A few words on Sunday’s tragedy

It’s far too trite to categorize what happened in Brookfield on Sunday within the general context of this column, but it would be remiss not to mention it when looking back at the news of the week. The tragedy that occurred at the Azana Salon and Spa in Brookfield was truly despicable.

It was only 77 days earlier that this community was shocked by the mass shooting at the Sikh Temple in Oak Creek. It was only last week that Punjab Singh, the last patient still hospitalized after being injured in the shooting, was released from Froedtert. Another mass shooting happening on another otherwise peaceful Sunday morning was incomprehensible, and having grown up in close proximity to Brookfield Square and the Azana Spa, I was stunned by the reports when they emerged. Though the nature of the shooting in Brookfield was in many ways different from the shooting in Oak Creek, both were violent, deadly attacks on innocent people. Human nature does not get much worse than that.

Information that has emerged in the wake of this shooting has not made this any easier to process. Radcliffe Houghton was issued a four-year restraining order and ordered to turn in any weapons to authorities on Thursday, Oct. 18. He purchased a .40 caliber semi-automatic handgun on Saturday, Oct. 20. The Journal Sentinel Watchdog Report also details more than a decade of dangerous, abusive incidents perpetrated by the shooter. Brown Deer police had also been to Haughton’s home 20 times, and one of these incidents, in January, 2011, involved a police standoff where they saw him point what appeared to be a rifle at his wife.

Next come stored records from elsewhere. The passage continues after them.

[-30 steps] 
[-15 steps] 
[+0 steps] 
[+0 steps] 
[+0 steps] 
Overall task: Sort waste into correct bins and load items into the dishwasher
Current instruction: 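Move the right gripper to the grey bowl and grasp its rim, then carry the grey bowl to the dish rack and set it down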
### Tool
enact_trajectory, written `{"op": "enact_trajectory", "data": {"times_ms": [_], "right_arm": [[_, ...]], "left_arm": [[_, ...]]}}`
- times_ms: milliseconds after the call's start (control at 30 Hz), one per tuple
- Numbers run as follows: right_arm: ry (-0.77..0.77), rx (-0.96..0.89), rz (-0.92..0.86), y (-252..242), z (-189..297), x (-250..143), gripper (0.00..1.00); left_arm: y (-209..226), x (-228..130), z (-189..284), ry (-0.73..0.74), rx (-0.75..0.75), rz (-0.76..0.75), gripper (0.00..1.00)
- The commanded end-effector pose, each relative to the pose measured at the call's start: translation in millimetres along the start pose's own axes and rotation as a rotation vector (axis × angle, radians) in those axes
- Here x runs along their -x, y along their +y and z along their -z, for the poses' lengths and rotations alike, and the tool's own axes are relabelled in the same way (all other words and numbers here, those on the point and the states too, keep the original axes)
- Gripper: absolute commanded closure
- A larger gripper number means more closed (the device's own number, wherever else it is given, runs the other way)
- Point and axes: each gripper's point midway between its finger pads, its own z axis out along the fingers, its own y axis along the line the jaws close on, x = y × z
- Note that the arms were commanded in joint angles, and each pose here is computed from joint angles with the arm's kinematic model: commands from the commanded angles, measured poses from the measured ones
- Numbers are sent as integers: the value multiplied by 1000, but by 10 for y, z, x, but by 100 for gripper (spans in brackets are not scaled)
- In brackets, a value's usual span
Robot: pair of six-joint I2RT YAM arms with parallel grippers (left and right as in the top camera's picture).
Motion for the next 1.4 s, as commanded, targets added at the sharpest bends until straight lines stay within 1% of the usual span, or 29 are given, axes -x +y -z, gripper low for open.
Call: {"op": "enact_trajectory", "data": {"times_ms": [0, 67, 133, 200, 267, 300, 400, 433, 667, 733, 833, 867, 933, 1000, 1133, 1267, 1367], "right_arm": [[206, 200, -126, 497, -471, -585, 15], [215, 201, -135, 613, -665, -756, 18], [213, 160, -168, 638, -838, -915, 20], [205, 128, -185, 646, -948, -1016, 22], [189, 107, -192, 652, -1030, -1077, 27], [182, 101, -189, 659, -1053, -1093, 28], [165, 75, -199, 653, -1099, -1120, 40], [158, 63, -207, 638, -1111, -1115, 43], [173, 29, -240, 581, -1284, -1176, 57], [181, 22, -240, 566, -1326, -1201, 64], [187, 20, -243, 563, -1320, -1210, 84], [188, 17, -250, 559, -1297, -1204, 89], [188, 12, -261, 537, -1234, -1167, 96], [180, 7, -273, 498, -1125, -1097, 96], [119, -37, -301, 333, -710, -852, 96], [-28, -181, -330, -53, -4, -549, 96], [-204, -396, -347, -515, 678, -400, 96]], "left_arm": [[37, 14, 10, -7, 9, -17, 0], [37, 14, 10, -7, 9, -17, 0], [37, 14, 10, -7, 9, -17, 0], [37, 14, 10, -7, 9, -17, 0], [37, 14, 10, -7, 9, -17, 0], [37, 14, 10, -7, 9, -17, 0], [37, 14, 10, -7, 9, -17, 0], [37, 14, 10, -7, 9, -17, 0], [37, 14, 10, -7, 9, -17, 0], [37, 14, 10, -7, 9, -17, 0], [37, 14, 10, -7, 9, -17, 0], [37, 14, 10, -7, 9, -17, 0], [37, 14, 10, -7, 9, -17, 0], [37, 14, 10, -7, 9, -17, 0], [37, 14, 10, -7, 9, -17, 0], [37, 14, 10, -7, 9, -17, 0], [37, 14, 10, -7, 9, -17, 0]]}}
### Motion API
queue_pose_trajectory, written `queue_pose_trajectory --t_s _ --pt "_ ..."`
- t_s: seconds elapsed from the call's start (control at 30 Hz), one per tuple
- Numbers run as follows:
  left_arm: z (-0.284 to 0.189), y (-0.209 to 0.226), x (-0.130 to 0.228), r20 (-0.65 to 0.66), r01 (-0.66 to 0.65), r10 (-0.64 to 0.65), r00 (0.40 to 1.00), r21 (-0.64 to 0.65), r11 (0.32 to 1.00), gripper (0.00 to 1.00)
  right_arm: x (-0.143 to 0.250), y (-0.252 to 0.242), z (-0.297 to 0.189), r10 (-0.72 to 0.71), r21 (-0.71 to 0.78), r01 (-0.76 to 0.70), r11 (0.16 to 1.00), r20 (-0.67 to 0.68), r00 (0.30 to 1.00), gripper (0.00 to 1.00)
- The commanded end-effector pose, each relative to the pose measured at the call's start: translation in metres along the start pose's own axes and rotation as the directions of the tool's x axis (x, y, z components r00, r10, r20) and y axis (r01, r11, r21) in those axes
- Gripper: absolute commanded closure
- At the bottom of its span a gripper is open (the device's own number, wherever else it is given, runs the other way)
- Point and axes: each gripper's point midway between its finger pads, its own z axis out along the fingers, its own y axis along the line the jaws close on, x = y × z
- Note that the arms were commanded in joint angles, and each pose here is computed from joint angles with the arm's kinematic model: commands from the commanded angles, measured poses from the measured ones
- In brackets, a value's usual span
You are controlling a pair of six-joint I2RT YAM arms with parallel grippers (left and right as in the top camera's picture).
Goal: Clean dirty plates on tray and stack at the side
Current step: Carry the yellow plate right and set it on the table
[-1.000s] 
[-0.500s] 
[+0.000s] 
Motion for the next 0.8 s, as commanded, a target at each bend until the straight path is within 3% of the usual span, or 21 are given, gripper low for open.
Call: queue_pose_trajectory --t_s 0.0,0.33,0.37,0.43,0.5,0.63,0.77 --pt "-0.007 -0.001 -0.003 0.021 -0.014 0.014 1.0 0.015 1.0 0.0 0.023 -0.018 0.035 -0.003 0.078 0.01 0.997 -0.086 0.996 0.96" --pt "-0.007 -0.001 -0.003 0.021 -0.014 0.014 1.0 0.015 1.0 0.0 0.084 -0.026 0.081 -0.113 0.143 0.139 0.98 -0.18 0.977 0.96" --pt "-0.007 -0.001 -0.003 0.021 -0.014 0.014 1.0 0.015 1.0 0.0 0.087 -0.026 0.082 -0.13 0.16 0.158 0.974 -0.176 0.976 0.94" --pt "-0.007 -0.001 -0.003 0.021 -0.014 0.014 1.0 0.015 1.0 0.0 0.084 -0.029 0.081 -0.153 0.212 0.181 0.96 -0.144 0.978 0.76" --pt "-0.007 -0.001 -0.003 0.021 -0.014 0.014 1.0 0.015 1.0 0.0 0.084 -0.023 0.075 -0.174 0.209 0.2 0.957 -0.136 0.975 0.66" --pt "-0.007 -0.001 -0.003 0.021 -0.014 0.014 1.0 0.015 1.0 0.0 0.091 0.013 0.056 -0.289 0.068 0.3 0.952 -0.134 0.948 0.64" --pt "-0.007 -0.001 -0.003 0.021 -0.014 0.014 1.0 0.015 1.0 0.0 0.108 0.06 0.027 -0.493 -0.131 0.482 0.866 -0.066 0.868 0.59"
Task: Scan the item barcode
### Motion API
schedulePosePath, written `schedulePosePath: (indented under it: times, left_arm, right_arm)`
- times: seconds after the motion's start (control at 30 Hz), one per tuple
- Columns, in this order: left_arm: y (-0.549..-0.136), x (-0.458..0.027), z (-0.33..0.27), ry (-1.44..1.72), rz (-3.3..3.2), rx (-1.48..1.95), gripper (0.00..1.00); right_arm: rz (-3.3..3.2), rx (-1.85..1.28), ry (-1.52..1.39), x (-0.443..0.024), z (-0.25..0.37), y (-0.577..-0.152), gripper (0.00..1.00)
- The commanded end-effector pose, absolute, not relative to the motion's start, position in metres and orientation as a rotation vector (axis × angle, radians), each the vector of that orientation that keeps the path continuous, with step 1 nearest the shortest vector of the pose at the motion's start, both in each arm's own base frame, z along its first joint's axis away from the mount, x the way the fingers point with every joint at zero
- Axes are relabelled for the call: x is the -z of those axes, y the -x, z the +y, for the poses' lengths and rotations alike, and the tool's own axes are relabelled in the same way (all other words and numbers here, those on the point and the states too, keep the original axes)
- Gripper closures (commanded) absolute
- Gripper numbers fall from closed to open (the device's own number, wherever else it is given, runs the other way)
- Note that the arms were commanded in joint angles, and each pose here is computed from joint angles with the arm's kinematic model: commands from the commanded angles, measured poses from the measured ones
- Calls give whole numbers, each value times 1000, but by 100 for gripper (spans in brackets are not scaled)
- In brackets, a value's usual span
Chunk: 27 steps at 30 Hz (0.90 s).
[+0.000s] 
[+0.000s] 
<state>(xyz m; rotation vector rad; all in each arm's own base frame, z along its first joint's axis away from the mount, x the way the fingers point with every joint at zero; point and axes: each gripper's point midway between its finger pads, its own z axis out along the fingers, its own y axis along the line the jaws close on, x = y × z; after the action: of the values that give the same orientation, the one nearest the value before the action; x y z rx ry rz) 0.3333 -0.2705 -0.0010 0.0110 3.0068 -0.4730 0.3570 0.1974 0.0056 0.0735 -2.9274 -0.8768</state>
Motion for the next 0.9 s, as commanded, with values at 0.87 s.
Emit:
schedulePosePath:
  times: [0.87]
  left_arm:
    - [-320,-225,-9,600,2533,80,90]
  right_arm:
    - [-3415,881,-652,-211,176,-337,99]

Surely, something could have been done to prevent what happened on Sunday. The way authorities respond to domestic violence clearly needs serious reevaluation.

Gun violence, too, demands more substantive discussion. The tragedy in Brookfield wasn’t the only alarming incident involving gun violence that happened in the area over the weekend—three gun-related homicides occurred in a 10-hour span in Milwaukee on Friday night.

There’s no clear answer as to what needs to be done to solve these problems, but it’s time to start asking some tougher questions.